To promote United States-Mongolia trade by authorizing duty-free treatment for certain imports from Mongolia, and for other purposes.


IN THE HOUSE OF REPRESENTATIVES

April 10, 2019

Mr. Yoho (for himself, Ms. Titus, Mr. Cohen, Mr. Fitzpatrick, Mr. Young, Mr. Norman, Mr. Price of North Carolina, and Mr. McGovern) introduced the following bill; which was referred to the Committee on Ways and Means


A BILL

To promote United States-Mongolia trade by authorizing duty-free treatment for certain imports from Mongolia, and for other purposes.

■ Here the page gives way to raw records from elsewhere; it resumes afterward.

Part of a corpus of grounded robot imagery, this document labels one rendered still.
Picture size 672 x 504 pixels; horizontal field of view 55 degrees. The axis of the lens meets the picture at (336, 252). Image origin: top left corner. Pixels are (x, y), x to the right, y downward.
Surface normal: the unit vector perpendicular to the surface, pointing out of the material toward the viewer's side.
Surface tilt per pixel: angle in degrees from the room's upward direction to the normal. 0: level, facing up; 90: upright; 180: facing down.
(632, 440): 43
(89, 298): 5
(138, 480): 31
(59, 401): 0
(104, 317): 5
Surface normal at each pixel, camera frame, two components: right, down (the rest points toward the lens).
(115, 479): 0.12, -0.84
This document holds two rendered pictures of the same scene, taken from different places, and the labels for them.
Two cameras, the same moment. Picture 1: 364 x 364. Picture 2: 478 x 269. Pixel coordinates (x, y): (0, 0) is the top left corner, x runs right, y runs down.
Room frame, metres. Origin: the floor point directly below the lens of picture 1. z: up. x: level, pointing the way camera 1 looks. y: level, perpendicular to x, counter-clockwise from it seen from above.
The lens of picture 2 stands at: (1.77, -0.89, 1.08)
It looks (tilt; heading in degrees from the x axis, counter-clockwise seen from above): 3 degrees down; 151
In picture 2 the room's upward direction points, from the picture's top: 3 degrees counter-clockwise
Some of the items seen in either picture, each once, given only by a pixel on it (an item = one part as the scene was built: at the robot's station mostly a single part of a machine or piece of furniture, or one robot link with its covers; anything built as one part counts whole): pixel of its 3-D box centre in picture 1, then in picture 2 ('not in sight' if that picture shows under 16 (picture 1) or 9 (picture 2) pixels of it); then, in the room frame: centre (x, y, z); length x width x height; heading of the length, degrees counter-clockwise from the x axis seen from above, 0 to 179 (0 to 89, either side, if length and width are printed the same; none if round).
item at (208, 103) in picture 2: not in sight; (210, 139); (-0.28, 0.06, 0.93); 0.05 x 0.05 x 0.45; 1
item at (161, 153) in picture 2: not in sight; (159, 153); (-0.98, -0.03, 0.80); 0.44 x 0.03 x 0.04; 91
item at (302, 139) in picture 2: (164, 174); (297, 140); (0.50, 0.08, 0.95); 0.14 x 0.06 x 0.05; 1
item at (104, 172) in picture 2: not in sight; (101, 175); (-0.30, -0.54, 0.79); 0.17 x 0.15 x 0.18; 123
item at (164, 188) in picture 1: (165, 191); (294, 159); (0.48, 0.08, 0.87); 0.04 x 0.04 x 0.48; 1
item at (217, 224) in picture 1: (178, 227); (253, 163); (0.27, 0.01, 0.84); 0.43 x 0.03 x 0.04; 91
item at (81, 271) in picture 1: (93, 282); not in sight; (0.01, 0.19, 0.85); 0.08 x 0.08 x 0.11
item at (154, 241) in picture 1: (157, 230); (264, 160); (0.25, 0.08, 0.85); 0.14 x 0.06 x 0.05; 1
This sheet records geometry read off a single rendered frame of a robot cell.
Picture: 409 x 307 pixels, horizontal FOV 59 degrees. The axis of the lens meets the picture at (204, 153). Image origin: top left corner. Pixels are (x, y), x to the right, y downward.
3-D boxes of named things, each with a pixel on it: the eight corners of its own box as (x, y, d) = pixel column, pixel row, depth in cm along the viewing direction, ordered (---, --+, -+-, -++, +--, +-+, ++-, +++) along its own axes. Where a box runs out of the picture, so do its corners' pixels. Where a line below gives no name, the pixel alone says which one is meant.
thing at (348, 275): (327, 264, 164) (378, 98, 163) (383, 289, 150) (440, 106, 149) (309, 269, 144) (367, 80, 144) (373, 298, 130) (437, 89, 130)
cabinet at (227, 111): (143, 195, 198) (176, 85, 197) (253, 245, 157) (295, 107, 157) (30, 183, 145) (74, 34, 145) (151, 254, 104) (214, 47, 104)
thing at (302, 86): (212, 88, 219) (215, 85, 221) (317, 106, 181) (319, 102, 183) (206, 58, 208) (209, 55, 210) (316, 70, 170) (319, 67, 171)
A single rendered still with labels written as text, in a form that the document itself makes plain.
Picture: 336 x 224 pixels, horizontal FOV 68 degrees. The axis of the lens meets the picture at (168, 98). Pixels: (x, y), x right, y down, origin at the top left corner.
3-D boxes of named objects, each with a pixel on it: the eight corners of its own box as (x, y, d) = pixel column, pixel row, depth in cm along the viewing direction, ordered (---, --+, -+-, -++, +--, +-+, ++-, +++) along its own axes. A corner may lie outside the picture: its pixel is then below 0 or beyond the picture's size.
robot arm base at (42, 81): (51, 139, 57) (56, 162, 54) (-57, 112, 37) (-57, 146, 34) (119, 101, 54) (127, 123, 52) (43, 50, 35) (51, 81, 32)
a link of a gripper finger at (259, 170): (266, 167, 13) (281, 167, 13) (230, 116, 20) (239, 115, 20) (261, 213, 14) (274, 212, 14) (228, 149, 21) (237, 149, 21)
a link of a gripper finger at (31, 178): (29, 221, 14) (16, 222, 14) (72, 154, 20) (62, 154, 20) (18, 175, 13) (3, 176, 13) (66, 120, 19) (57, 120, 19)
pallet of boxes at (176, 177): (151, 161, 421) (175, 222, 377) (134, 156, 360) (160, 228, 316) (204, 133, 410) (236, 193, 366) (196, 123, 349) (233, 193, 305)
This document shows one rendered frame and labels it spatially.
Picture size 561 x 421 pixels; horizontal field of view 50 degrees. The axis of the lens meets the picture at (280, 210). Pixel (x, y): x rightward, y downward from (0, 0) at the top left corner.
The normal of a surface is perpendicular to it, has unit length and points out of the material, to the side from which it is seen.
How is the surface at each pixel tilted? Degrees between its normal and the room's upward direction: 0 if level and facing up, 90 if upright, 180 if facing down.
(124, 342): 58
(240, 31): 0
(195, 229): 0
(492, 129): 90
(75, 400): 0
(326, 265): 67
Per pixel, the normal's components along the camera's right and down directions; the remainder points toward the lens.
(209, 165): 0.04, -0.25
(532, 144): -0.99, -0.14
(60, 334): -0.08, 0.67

Be it enacted by the Senate and House of Representatives of the United States of America in Congress assembled,

SECTION 1. Short title.

This Act may be cited as the “Mongolia Third Neighbor Trade Act”.

SEC. 2. Findings.

Congress finds the following:

(1) In 1992, Mongolia adopted a constitution establishing a parliamentary democracy, becoming the only country in Asia to transition from communism to democracy. Mongolia shares land borders with only the Russian Federation and the People’s Republic of China. With a large land area and a population of only 3,000,000, Mongolia is the world’s most sparsely populated country, and Mongolia’s sovereignty is thought to be at risk from the overwhelming influence of its much larger and more populous neighbors.

(2) Mongolia has shown its commitment to a “third neighbor” relationship with the United States by sending troops to support United States combat operations in Iraq and Afghanistan, and has a strong record of troop contributions to international peacekeeping missions. Mongolia’s success as a democracy, strategic location, sovereignty, territorial integrity, and ability to pursue an independent foreign policy are highly relevant to the national security of the United States.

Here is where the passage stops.